The answer must be the data, repeated exactly.
......
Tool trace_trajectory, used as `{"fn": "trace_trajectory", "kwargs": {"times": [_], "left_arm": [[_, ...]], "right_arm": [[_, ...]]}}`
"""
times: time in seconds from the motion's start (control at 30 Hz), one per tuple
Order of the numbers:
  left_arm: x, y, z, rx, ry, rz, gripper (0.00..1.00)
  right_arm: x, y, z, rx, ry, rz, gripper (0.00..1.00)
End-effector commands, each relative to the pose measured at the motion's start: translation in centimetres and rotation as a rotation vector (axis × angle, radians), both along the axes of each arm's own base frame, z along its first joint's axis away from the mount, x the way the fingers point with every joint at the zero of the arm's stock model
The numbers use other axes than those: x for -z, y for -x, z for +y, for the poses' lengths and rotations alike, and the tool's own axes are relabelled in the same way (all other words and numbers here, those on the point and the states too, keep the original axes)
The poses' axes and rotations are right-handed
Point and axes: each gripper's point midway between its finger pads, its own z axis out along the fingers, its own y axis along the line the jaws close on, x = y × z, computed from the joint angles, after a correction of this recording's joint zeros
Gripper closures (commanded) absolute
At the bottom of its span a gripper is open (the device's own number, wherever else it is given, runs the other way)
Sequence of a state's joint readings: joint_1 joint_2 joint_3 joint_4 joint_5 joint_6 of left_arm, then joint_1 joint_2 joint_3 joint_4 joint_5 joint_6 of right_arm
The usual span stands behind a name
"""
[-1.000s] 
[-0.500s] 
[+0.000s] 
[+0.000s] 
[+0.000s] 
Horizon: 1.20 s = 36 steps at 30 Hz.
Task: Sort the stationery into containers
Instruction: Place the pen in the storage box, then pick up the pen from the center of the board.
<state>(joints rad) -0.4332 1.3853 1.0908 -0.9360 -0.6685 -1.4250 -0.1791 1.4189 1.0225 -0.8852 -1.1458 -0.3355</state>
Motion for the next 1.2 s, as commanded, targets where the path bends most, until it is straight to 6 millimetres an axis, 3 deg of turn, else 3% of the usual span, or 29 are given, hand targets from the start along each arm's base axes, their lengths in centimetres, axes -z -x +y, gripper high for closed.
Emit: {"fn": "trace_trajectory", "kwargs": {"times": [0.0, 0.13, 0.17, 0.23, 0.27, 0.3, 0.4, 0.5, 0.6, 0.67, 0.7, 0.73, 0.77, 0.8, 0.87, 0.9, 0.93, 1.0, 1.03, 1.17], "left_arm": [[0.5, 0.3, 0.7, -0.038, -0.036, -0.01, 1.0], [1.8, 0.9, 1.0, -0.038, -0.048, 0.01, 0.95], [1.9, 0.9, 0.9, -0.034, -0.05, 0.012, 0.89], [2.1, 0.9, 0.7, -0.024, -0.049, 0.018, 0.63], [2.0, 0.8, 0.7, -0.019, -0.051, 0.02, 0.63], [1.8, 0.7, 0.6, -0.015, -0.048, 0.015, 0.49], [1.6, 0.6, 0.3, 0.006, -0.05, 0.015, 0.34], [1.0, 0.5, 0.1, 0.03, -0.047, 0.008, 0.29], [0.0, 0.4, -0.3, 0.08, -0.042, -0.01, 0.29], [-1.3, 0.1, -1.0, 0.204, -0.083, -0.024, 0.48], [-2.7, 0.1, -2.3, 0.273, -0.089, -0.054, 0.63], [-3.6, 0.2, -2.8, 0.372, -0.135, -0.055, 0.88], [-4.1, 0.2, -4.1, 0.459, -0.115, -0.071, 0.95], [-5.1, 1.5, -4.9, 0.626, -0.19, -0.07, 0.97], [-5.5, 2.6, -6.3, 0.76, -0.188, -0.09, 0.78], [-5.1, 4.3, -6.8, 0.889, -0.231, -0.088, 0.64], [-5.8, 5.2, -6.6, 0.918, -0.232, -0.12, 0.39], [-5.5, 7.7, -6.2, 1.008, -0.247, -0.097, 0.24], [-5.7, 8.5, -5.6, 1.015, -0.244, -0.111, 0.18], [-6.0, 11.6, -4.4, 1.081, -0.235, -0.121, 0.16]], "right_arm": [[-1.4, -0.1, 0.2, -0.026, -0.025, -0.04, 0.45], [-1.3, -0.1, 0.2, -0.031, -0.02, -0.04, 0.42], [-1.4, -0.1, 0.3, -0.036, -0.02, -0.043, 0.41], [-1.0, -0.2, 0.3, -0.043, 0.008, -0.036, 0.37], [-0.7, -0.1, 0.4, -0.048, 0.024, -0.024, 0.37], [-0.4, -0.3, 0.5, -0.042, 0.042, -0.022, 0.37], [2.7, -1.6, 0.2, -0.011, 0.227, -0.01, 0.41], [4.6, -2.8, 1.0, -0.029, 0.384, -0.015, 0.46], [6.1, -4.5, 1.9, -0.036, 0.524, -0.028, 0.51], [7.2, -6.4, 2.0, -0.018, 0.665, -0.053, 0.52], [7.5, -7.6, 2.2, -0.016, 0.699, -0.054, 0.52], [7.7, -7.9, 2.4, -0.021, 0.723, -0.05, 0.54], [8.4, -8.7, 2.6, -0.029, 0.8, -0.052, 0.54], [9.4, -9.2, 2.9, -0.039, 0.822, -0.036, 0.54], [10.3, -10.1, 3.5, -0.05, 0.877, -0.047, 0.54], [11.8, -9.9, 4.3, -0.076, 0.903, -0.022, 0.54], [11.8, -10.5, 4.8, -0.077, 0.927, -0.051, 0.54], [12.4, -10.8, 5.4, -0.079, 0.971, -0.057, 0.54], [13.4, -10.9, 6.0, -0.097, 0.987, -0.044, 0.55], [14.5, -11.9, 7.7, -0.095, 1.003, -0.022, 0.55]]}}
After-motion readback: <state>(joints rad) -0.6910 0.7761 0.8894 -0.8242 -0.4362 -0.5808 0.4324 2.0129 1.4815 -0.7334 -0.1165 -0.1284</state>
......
**Expected answer**
Tool trace_trajectory, used as `{"fn": "trace_trajectory", "kwargs": {"times": [_], "left_arm": [[_, ...]], "right_arm": [[_, ...]]}}`
"""
times: time in seconds from the motion's start (control at 30 Hz), one per tuple
Order of the numbers:
  left_arm: x, y, z, rx, ry, rz, gripper (0.00..1.00)
  right_arm: x, y, z, rx, ry, rz, gripper (0.00..1.00)
End-effector commands, each relative to the pose measured at the motion's start: translation in centimetres and rotation as a rotation vector (axis × angle, radians), both along the axes of each arm's own base frame, z along its first joint's axis away from the mount, x the way the fingers point with every joint at the zero of the arm's stock model
The numbers use other axes than those: x for -z, y for -x, z for +y, for the poses' lengths and rotations alike, and the tool's own axes are relabelled in the same way (all other words and numbers here, those on the point and the states too, keep the original axes)
The poses' axes and rotations are right-handed
Point and axes: each gripper's point midway between its finger pads, its own z axis out along the fingers, its own y axis along the line the jaws close on, x = y × z, computed from the joint angles, after a correction of this recording's joint zeros
Gripper closures (commanded) absolute
At the bottom of its span a gripper is open (the device's own number, wherever else it is given, runs the other way)
Sequence of a state's joint readings: joint_1 joint_2 joint_3 joint_4 joint_5 joint_6 of left_arm, then joint_1 joint_2 joint_3 joint_4 joint_5 joint_6 of right_arm
The usual span stands behind a name
"""
[-1.000s] 
[-0.500s] 
[+0.000s] 
[+0.000s] 
[+0.000s] 
Horizon: 1.20 s = 36 steps at 30 Hz.
Task: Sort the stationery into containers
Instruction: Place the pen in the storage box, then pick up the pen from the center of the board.
<state>(joints rad) -0.4332 1.3853 1.0908 -0.9360 -0.6685 -1.4250 -0.1791 1.4189 1.0225 -0.8852 -1.1458 -0.3355</state>
Motion for the next 1.2 s, as commanded, targets where the path bends most, until it is straight to 6 millimetres an axis, 3 deg of turn, else 3% of the usual span, or 29 are given, hand targets from the start along each arm's base axes, their lengths in centimetres, axes -z -x +y, gripper high for closed.
Emit: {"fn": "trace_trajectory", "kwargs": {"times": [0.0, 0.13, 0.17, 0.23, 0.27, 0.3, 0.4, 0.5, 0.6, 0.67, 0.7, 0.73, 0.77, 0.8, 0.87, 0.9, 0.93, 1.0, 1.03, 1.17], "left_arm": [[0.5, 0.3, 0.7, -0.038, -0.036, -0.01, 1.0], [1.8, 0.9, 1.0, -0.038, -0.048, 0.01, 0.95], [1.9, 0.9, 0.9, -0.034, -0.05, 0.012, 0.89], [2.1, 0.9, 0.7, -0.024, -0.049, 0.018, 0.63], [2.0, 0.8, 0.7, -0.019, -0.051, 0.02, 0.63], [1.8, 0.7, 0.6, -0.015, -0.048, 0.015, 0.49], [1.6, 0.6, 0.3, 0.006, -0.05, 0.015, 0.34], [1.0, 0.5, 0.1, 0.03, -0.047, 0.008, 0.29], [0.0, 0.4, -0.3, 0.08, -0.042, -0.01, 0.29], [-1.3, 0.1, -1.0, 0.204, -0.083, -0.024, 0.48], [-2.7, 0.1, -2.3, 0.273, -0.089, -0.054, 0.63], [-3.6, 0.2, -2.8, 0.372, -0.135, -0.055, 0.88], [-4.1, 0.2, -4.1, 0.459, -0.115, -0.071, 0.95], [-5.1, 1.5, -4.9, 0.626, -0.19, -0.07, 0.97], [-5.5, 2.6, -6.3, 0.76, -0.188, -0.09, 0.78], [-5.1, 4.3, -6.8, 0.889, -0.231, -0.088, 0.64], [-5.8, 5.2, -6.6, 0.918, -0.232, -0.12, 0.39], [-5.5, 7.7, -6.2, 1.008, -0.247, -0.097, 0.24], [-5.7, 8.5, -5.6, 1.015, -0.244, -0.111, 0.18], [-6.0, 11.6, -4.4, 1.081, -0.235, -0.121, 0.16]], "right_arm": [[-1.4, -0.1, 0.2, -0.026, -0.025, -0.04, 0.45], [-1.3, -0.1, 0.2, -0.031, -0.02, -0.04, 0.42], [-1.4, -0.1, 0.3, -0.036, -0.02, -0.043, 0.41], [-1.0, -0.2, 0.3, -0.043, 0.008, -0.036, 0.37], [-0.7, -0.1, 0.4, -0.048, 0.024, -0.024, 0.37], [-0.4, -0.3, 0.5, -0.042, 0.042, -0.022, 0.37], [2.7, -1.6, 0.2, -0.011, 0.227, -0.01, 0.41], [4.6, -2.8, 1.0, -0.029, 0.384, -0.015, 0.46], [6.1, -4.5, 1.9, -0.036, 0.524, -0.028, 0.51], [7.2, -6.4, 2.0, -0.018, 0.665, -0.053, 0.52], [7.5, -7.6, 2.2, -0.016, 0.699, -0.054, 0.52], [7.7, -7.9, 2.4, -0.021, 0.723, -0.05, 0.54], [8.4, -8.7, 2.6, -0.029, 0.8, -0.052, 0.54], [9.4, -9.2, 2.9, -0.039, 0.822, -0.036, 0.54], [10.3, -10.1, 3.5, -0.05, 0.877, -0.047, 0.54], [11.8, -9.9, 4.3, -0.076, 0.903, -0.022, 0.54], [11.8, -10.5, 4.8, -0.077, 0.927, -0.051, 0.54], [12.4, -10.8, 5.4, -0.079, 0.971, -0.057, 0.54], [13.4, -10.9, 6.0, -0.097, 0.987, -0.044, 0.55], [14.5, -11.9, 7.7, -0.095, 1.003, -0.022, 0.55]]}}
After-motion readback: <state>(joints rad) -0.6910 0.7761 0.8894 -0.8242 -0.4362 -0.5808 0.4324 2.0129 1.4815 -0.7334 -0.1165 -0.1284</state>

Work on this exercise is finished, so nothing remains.